For more than two decades, I had contemplated the supposed wisdom of the advice given to me by my graduate professor in Creative Writing, Dr. Resil Mojares of the University of San Carlos, Cebu City. His suggestion was for me to put certain events into writing. But the contents of what I am to narrate, particularly the villains, have been affording me with second thoughts, hence the long delay.

His encouragement stemmed from our class interactions regarding the need for authentic materials that could reinforce and document our extant regional oralities, either as realistic fiction or folkloric fantasy. Since I happened to have had those materials in memory, I shared them with the group. At hearing these, Dr. Mojares excitedly urged me to pen them, stressing that this first-hand series of experiences that our family went through in dealing with unseen beings and supernatural occurrences are, indeed, authentic.

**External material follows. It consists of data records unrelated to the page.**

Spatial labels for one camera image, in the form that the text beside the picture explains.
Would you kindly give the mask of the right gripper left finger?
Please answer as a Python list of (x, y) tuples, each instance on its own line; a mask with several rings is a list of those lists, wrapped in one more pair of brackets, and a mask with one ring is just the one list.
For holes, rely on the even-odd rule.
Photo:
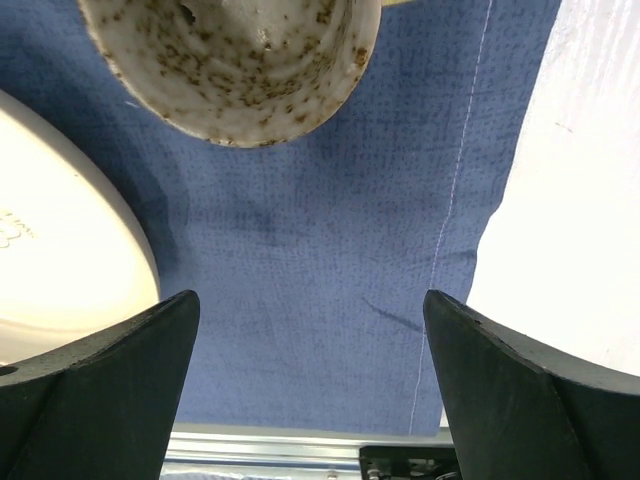
[(2, 478), (159, 478), (199, 318), (186, 290), (2, 366)]

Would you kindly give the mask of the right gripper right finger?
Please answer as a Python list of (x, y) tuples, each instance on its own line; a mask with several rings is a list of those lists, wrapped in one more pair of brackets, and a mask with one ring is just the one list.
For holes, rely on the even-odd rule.
[(636, 479), (639, 379), (431, 290), (424, 322), (465, 479)]

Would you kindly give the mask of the cream ceramic plate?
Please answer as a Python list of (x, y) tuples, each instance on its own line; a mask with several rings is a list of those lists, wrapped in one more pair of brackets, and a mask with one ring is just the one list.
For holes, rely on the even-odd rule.
[(158, 303), (154, 255), (100, 169), (1, 95), (1, 363), (54, 350)]

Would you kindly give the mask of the blue placemat cloth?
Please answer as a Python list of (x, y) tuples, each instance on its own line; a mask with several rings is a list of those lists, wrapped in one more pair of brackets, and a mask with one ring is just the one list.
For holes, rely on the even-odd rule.
[(182, 423), (427, 436), (427, 290), (465, 300), (559, 5), (383, 11), (364, 78), (296, 141), (221, 148), (142, 109), (72, 1), (1, 5), (1, 87), (83, 150), (198, 293)]

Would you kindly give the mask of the speckled ceramic cup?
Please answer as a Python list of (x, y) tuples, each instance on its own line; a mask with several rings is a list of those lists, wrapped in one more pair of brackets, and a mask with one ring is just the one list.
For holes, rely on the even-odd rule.
[(209, 143), (284, 143), (329, 120), (360, 82), (379, 1), (83, 0), (87, 32), (146, 109)]

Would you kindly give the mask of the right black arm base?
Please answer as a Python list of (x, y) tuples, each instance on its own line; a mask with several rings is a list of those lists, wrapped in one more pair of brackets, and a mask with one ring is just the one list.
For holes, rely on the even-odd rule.
[(452, 446), (384, 446), (359, 449), (363, 480), (461, 480)]

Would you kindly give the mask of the aluminium mounting rail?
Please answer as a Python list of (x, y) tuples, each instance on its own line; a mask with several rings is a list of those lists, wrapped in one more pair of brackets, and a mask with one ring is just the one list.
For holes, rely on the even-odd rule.
[(444, 427), (428, 437), (177, 423), (162, 479), (367, 479), (360, 450), (368, 446), (453, 446)]

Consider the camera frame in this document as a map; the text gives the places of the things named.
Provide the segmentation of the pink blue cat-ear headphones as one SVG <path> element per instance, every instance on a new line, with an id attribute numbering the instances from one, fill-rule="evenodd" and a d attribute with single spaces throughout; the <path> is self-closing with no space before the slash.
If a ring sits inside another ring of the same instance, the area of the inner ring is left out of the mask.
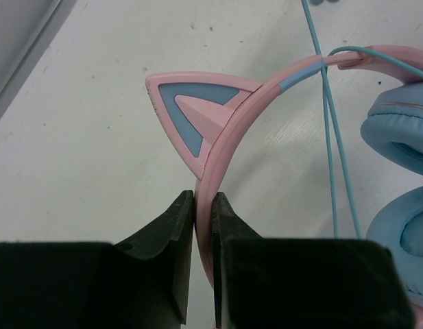
<path id="1" fill-rule="evenodd" d="M 341 47 L 328 56 L 305 58 L 266 82 L 206 72 L 153 74 L 145 85 L 156 115 L 172 145 L 195 175 L 195 229 L 202 265 L 210 281 L 211 207 L 241 139 L 278 96 L 329 66 L 365 69 L 403 84 L 423 82 L 423 50 L 398 45 Z"/>

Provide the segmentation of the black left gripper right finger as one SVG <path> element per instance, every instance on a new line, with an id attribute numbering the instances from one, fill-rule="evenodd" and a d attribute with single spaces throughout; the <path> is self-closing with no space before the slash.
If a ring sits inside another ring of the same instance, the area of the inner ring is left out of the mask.
<path id="1" fill-rule="evenodd" d="M 412 328 L 388 249 L 358 239 L 263 238 L 224 193 L 212 203 L 218 328 Z"/>

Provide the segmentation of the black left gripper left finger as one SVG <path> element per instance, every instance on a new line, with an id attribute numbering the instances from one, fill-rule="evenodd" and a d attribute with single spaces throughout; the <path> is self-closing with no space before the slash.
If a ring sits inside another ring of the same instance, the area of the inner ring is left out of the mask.
<path id="1" fill-rule="evenodd" d="M 0 243 L 0 328 L 180 328 L 193 193 L 117 244 Z"/>

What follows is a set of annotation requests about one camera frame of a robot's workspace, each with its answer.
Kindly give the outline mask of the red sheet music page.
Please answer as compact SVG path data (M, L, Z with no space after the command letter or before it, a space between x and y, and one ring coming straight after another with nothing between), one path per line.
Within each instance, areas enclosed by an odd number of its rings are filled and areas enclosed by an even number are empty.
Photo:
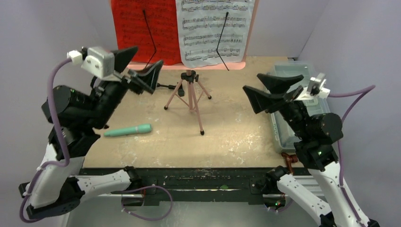
M139 49L133 62L182 62L174 0L112 0L110 6L118 48Z

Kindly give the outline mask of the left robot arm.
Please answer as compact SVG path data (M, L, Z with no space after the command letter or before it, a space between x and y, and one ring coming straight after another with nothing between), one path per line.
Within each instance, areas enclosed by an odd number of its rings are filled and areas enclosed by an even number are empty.
M108 121L128 91L153 94L164 65L158 60L142 70L128 68L136 46L108 51L83 47L67 53L47 82L47 99L42 111L53 128L45 155L30 182L19 185L23 199L20 219L35 223L67 214L86 200L101 194L143 193L147 186L132 166L107 175L80 176L84 159L100 139L96 130L107 129ZM54 86L57 72L65 65L78 65L100 82L90 94L66 85Z

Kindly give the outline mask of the white sheet music page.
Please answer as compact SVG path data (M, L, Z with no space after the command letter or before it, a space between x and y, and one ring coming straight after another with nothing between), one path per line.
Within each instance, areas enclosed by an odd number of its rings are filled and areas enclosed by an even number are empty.
M187 68L228 65L245 56L254 0L177 0L182 64Z

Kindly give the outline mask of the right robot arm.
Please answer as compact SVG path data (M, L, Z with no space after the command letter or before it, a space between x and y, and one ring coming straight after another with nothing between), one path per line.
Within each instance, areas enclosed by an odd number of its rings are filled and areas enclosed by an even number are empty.
M333 144L343 138L342 119L335 113L310 115L305 100L327 98L323 73L312 77L306 87L299 85L302 75L278 77L259 73L265 91L244 86L254 113L279 112L299 141L294 144L297 159L319 185L320 199L300 184L283 166L266 173L264 184L257 188L264 194L280 192L305 210L320 227L377 227L378 221L369 218L356 202L342 169L339 152Z

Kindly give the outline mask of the pink music stand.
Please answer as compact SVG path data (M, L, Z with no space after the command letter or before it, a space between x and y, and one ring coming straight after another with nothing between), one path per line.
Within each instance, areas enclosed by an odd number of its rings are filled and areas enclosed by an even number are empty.
M253 16L255 14L256 9L257 9L257 1L256 1L256 7L255 7L255 9L253 11ZM244 56L242 62L239 62L239 63L229 63L228 65L218 64L218 65L213 65L213 66L221 66L223 69L226 69L226 70L230 70L231 68L242 69L243 66L244 66L245 58L246 57ZM186 69L186 71L181 74L181 78L178 81L178 84L176 85L176 88L173 91L172 95L175 96L175 97L179 97L177 90L178 90L180 85L183 85L183 83L186 83L188 100L185 102L185 104L188 106L189 110L198 113L199 112L198 102L200 100L200 96L196 95L195 86L196 85L201 85L201 82L199 81L198 74L195 72L196 68L187 68L187 67L185 67L185 69Z

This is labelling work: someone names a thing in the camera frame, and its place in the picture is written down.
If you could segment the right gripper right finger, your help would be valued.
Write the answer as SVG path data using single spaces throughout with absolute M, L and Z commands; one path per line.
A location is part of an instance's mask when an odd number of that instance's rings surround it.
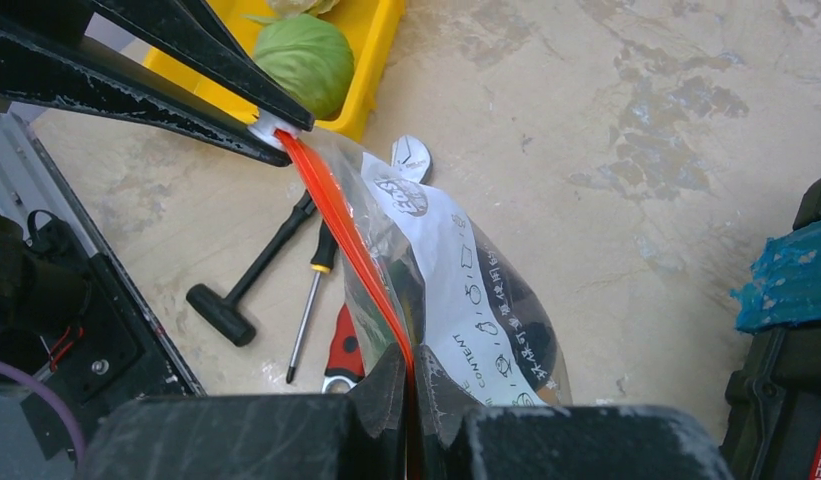
M 729 479 L 708 432 L 665 406 L 484 406 L 417 347 L 425 479 Z

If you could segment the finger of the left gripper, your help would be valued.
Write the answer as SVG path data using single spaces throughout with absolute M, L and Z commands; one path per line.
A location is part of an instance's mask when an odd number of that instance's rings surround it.
M 277 167 L 246 124 L 87 36 L 65 43 L 0 13 L 0 99 L 149 125 Z
M 263 72 L 205 1 L 92 1 L 91 8 L 149 45 L 295 128 L 314 116 Z

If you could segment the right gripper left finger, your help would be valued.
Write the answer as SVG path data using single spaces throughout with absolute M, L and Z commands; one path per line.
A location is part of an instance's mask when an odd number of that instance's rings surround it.
M 119 407 L 80 479 L 401 479 L 406 365 L 397 345 L 345 394 L 156 397 Z

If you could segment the purple eggplant toy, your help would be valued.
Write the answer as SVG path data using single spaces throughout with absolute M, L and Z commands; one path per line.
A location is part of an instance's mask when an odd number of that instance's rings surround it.
M 478 265 L 492 314 L 503 327 L 519 375 L 534 391 L 554 381 L 558 342 L 534 291 L 495 247 L 477 245 Z

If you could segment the clear zip top bag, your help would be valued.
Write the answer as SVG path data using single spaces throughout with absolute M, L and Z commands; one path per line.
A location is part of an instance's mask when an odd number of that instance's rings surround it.
M 426 346 L 482 404 L 571 402 L 558 339 L 552 383 L 534 391 L 519 375 L 478 265 L 479 243 L 498 248 L 447 193 L 338 134 L 303 132 L 264 111 L 249 130 L 291 158 L 338 243 L 365 366 L 397 345 L 415 367 L 415 348 Z

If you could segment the yellow plastic tray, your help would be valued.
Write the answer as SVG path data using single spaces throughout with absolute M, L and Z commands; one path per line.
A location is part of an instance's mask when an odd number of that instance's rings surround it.
M 252 53 L 260 27 L 247 17 L 270 16 L 272 10 L 267 3 L 211 1 L 209 6 L 240 46 Z M 318 127 L 356 142 L 362 140 L 369 113 L 376 107 L 378 85 L 404 12 L 403 1 L 349 0 L 338 2 L 321 16 L 346 36 L 354 53 L 355 73 L 342 109 L 330 119 L 317 121 Z M 149 50 L 143 65 L 238 120 L 256 120 L 255 105 L 156 48 Z

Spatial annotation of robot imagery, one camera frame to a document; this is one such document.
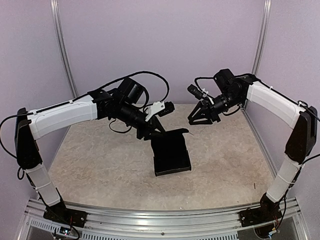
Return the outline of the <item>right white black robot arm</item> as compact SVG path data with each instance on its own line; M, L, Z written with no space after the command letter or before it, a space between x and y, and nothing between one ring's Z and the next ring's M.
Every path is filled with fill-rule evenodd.
M220 115L229 115L229 109L246 103L255 103L284 121L292 130L285 145L284 160L272 185L260 200L261 207L256 210L256 218L266 222L275 212L275 205L285 197L294 185L301 169L312 157L310 153L317 141L317 110L303 101L294 101L268 86L255 75L245 73L234 75L228 68L221 69L211 80L221 94L211 96L197 83L188 86L198 103L187 117L190 125L211 125L220 122Z

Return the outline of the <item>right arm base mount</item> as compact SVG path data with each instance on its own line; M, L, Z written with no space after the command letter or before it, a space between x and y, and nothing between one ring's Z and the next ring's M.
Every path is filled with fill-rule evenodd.
M266 194L259 201L259 207L247 208L239 212L239 218L242 227L249 227L266 222L280 219L282 213L280 211L280 201L271 201Z

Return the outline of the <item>small circuit board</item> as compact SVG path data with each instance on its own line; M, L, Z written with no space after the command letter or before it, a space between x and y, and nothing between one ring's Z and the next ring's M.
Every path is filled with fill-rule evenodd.
M61 237L74 237L75 234L74 234L72 228L61 226L61 227L56 227L53 230L53 236L54 237L58 237L58 236L61 236Z

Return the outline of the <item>front aluminium frame rail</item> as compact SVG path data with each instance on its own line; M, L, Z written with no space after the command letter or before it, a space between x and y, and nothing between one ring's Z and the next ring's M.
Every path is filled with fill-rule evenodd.
M70 209L87 212L84 228L77 227L81 240L260 240L255 228L242 227L240 211L258 203L199 210L132 210L67 202ZM65 224L43 218L45 206L30 199L14 240L53 240ZM271 240L311 240L295 198L286 202L286 213Z

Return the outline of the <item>left vertical aluminium post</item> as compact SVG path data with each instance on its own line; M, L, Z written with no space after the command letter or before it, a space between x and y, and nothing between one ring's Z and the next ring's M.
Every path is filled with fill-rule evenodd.
M79 96L76 83L73 78L73 73L70 66L70 61L68 58L67 48L64 40L64 34L63 34L63 28L62 28L62 22L60 17L60 11L59 11L59 1L58 0L50 0L50 8L53 18L53 24L55 28L55 34L57 38L58 48L62 60L62 65L65 71L67 83L69 86L69 89L71 91L71 95L73 98L77 98Z

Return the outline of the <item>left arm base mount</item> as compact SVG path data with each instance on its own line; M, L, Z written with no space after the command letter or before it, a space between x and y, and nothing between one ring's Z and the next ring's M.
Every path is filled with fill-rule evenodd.
M43 217L47 220L79 228L85 226L87 216L88 213L85 211L67 208L64 201L46 206L43 214Z

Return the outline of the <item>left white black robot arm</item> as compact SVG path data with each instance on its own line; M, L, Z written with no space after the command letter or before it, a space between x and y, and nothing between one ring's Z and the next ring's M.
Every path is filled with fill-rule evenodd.
M70 218L70 211L64 207L62 197L51 181L43 164L37 140L57 130L93 120L107 118L120 120L126 126L136 129L138 139L149 140L165 133L157 115L165 110L162 99L152 104L145 102L136 106L141 95L149 99L147 89L136 82L131 75L117 79L119 86L106 91L108 82L75 99L42 109L26 110L21 108L17 114L2 120L2 124L16 119L15 153L6 151L28 177L44 204L51 207L49 212L57 221L63 223Z

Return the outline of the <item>right vertical aluminium post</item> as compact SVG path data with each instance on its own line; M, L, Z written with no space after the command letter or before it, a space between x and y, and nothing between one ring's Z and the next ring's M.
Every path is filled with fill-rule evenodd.
M261 19L261 24L260 24L259 36L258 36L258 42L257 42L253 66L252 66L252 70L251 70L251 73L254 75L258 74L261 59L263 56L263 50L264 50L264 45L265 45L265 41L266 41L266 37L267 37L268 25L269 25L270 14L271 14L271 6L272 6L272 0L265 0L264 1L262 19Z

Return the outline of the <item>vertical aluminium post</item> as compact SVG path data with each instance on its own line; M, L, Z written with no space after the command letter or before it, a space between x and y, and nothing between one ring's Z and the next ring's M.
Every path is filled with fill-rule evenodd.
M270 14L271 14L271 6L272 6L272 0L265 0L264 1L262 19L261 19L261 24L260 24L259 36L258 36L258 42L257 42L253 66L252 66L252 70L251 70L251 73L254 75L258 74L261 59L263 56L263 50L264 50L264 45L265 45L265 41L266 41L266 37L267 37L268 25L269 25Z
M77 98L79 96L76 83L73 78L73 73L70 66L70 61L68 58L67 48L64 40L64 34L63 34L63 28L62 28L62 22L60 17L60 11L59 11L59 1L58 0L50 0L50 8L53 18L53 24L55 28L55 34L57 38L58 48L62 60L62 65L65 71L67 83L69 86L69 89L71 91L71 95L73 98Z

But inwardly, having become a Bible-believing Christian years after those ‘encounters’, I’ve been questioning its wisdom. I find such a project akin to the act of glorifying those demons and evil spirits that had harassed us on several occasions before. Imagine documenting their bullying and the display of their powers! This could cause readers to continually fear them in worshipful regard, knowing that what they did to our family, they could do the same to others.

I then decided to just keep it to myself instead of spreading it far and wide. My siblings and I find it enough that we recall those experiences via storytelling during our occasional get-togethers, with our children, nephews, and nieces as our audience.

But lately, I realized that keeping it to ourselves is one of selfishness. The stories are worth-sharing and, for sure, readers may find them worthwhile. While I used to think of divulging them as a glorification of evil, I now look at it as a form of exposé that could warn people against the cunning of demons and evil spirits. It could also caution them with the fact that these unseen beings exist, manifesting their presence and powers in many ways.

Once penned, the book would then comprise episodes of our family’s actual experiences with numerous balu, or paranormal activities, way back when we were still young, and living in a certain remote place in Samar. It would tentatively assume the title: Beyond Superstitions, to underscore the fact that, while people’s traditional beliefs in supernatural beings and occurrences are considered superstitions, our experiences, being first-hand and authentic, far exceed those unfounded beliefs.

Those experiences further confirm, as far as we know, that such beings are not just products of imagination. No wonder for even the Bible itself can attest to their existence. They could be fearsome and troublesome, yes, but only if we allow them to be such to us, if we do not draw nigh to the omnipotent one, God himself, for help. Apart from him, we could be their objects of attack, almost singled out at certain times. Like they did to us, hence my renewed desire to write them down.